Plus, this is not what people call "reasoning." The title:
> Reasoning Is Not Model Improvement
The content:
> (opening with how o1 is calling external tools for arithmetic)
...anyway, whatever. I guess it's a Cunningham's Law thing. Otherwise it's a bit puzzling why someone knows nothing about a topic had to write an article to make everyone know how clueless they are.

by meowface

0 subcomment

Almost everything in this seems incorrect.

by fudged71

0 subcomment

Huh? Integrating external tool calls for routine, deterministic operations in large language models is not a fallback or workaround but a deliberate, intelligent architectural choice that mirrors human adaptive expertise by combining efficient routine processing with flexible, innovative reasoning to handle novel challenges

by bossyTeacher

0 subcomment

Not sure why people in the comments are trying to explain LLM behaviour using brain behaviour. We have been here before. Remember the brain heat engine analogies.

by pessimizer

0 subcomment

I just think that LLM calls are the new transistor. Transistors don't do much, but you build computers out of them. LLMs do a lot more than transistors.
LLMs are very good at imitating moderate-length patterns. It can usually keep an apparently sensible conversation going with itself for at least a couple thousand words before it goes completely off the rails, although you never know exactly when it will go off the rails; it's very unlikely to be after the first sentence, far more likely to be after the twenty-first, and will never get past the 50th.

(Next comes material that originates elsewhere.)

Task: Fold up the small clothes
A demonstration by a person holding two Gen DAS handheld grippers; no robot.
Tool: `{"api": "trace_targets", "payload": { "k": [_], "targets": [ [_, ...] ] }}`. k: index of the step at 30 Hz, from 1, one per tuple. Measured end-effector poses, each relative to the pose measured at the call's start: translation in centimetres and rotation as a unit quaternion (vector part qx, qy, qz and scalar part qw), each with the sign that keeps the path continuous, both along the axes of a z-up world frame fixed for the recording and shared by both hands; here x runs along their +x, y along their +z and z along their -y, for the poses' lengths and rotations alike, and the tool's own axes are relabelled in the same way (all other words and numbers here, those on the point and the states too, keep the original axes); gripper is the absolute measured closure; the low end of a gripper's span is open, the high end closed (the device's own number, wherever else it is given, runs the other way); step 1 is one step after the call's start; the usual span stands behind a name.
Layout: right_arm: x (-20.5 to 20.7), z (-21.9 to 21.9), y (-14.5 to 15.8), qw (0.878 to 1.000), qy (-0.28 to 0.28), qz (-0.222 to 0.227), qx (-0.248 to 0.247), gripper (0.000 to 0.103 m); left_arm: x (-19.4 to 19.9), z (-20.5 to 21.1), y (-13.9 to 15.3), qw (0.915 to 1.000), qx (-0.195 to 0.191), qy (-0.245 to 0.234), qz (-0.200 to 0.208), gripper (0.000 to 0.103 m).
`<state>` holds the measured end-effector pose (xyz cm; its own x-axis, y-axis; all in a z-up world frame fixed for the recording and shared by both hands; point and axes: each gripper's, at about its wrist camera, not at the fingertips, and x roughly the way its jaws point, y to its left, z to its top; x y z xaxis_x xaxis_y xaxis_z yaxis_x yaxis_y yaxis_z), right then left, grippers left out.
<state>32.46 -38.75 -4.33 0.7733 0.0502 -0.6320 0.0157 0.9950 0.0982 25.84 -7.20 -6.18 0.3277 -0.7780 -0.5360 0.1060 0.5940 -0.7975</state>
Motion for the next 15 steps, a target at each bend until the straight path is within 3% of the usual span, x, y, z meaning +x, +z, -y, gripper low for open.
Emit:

If you inject novel input in periodically (such as reminding and clarifying prompts), you can keep the plate spinning longer.
So some tricks work right now to extend the amount of time the thing can go before falling into the inevitable entropy that comes from talking to itself too long, and I don't think that we should assume that there won't ever be a way to keep the plate spinning forever. We may be able to do it practically (making it very unusual for them to fall apart), or somebody may come up with a way to make them provably resilient.
I don't know if the current market leaders have any insight into how to do this, however. But I'm also sure that an LLM reaching for a calculator and injecting the correct answer into the context keeps that context useful for longer than if it hadn't.

by j45

0 subcomment

I wonder if the industry should be calling it simulated probabilistic reasoning vs the reasoning that deterministic software is able to reliably.